Kernel 5.10 performance issues on BBAI

bbai-test.c (3,6 KB)
revert_i940_workaround.patch (9,4 KB)
Hi guys,
I have developed a custom cape for the BBAI which mainly uses the PRU. The Linux part of my software processes data in a real-time thread and the result is then copied to a buffer in the shared RAM area of the PRU every few microseconds.

When I recently upgraded from kernel 4.14.ti-rt to kernel 5.10-ti-rt, I realized that the RT thread was no longer able to generate the data fast enough (I had constant buffer underruns in the PRU).

Note: to make the following description easy to understand, I have attached the code for a small test program. Just compile it on your BBAI using gcc:

gcc -O3 -mcpu=cortex-a15 -Wall bbai-test.c -o bbai-test

An oscilloscope is required for tests 2 and 3, the CPU frequency was always set to 1.5 GHz and all tests can also be run with the standard kernel (i.e. without real-time extension). In this case, however, the measured time values will be larger!

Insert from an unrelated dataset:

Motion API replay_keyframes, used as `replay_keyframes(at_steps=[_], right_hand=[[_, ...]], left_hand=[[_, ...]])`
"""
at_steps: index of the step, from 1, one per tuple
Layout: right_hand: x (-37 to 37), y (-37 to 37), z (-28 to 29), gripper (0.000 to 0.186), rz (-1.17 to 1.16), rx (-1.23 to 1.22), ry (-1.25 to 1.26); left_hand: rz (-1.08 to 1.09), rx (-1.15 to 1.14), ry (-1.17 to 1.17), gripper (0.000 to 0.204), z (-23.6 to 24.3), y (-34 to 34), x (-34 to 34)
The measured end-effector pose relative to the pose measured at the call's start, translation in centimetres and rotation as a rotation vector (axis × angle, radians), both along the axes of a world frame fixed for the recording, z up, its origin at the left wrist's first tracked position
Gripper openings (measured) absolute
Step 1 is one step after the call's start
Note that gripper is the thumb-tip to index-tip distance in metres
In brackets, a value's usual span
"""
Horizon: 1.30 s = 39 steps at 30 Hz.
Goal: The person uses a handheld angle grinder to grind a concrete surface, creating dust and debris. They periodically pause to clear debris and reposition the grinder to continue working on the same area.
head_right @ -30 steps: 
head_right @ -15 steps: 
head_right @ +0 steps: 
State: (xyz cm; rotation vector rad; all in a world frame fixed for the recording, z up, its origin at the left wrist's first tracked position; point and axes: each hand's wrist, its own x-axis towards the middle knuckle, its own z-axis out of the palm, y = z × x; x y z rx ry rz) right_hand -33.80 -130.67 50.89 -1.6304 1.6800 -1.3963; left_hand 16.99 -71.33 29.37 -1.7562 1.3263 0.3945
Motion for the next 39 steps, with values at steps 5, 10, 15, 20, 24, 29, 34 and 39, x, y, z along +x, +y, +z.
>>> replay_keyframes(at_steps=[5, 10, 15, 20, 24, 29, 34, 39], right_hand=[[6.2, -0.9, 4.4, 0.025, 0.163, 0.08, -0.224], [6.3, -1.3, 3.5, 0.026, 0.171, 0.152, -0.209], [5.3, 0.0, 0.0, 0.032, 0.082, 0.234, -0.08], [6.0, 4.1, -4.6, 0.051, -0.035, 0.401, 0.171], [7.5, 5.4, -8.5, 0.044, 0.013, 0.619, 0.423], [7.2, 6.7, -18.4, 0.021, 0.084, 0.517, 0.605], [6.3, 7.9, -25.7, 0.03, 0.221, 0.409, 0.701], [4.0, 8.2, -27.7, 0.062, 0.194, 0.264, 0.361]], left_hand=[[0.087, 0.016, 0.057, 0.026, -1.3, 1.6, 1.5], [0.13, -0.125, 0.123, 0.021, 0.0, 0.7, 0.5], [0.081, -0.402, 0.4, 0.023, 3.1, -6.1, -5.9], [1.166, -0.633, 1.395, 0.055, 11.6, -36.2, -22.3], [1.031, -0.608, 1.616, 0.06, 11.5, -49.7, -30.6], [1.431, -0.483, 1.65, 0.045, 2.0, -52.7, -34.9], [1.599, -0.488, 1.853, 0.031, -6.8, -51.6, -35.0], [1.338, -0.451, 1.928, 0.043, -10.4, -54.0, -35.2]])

When I started looking for the cause of the performance problems, I noticed the following:

Test 1: if the clock_gettime() function is called several times in succession under kernel 5.10, it always returns identical values, i.e. the calculated time difference between two successive calls is always 0 until it finally makes a big jump of e.g. 30.517 μs.
So the timer obviously only runs with 32.768 kHz and no longer with ns resolution as in the earlier kernel versions! Under 4.14, the time difference is never zero, but lies in the range of a few hundred ns.

sudo taskset -c 1 chrt --f 51 ./bbai-test -t 1

Test 2: the execution time of clock_gettime() has increased by a factor of 10 under Kernel 5.10! To measure this, pin P8_14 is toggled before and after the call, the time must then be determined with an oscilloscope! Under 4.19 this takes approx. 0.25 μs, under 5.10 it is approx. 2.5 μs, i.e. 10 times as long!

sudo taskset -c 1 chrt --f 51 ./bbai-test -t 2

Test 3: clock_nanosleep() is also much slower! Measured again with the oscilloscope at pin P8_14, “sleep for 1 ns” takes 12 μs under kernel 4.19 and 30 μs under kernel 5.10, so it is 2.5 times slower.

sudo taskset -c 1 chrt --f 51 ./ bbai-test -t 3

Test4: Usually clock_nanosleep will involve task scheduling and context switching.
I therefore wanted to investigate how the kernel version reacts to context switching.
For this purpose I’ve used the following tools:

The result:

Kernel:                  4.19          5.10
thread-switch-condvar    9589.2       21850.0    [ns/switch]   x 2.3
thread-switch-pipe       14904.8      27107.1    [ns/switch]   x 1.8
thread-pipe-msgpersec    32881.04     18322.88   [iters/sec]   x 1,8

So, depending on what you do, the execution of various functions on the AM5729 under kernel 5.10 can slow down by a factor of 1.8 to 10!

During further research, I came across the following patch, which was introduced in kernel 5.10.38:

But obviously the General Purpose Timers only run at 32.768 kHz and the query takes longer because they are connected via the L3/L4 interconnect bus!

That’s why I switched from the GP timers back to the COUNTER_REALTIME in kernel 5.10 as a test (attached patch), which solved the performance problems for me!

To give it a try:

git clone -b ti-linux-rt-5.10.y 
cd ./ti-linux-kernel-dev/ 
git checkout ti-linux-rt-5.10.y -b tmp 
patch -p1 < revert_i940_workaround.patch # apply the attached patch

Then copy the ./deploy/linux-image*.deb onto the BBAI and install it there…

But the question now is whether it would not generally be better to use the COUNTER_REALTIME by default and only use the workaround with the GP timers if the application does not allow a restart within 388 days?
And perhaps it would even be possible to switch to the GP timers via devicetree overlay?

Maybe my first post was a bit unclear and too long…
Because I just have a simple request: can all kernels >= 5.10 for the Beaglbone AI board please be switched back to use the COUNTER_REALTIME?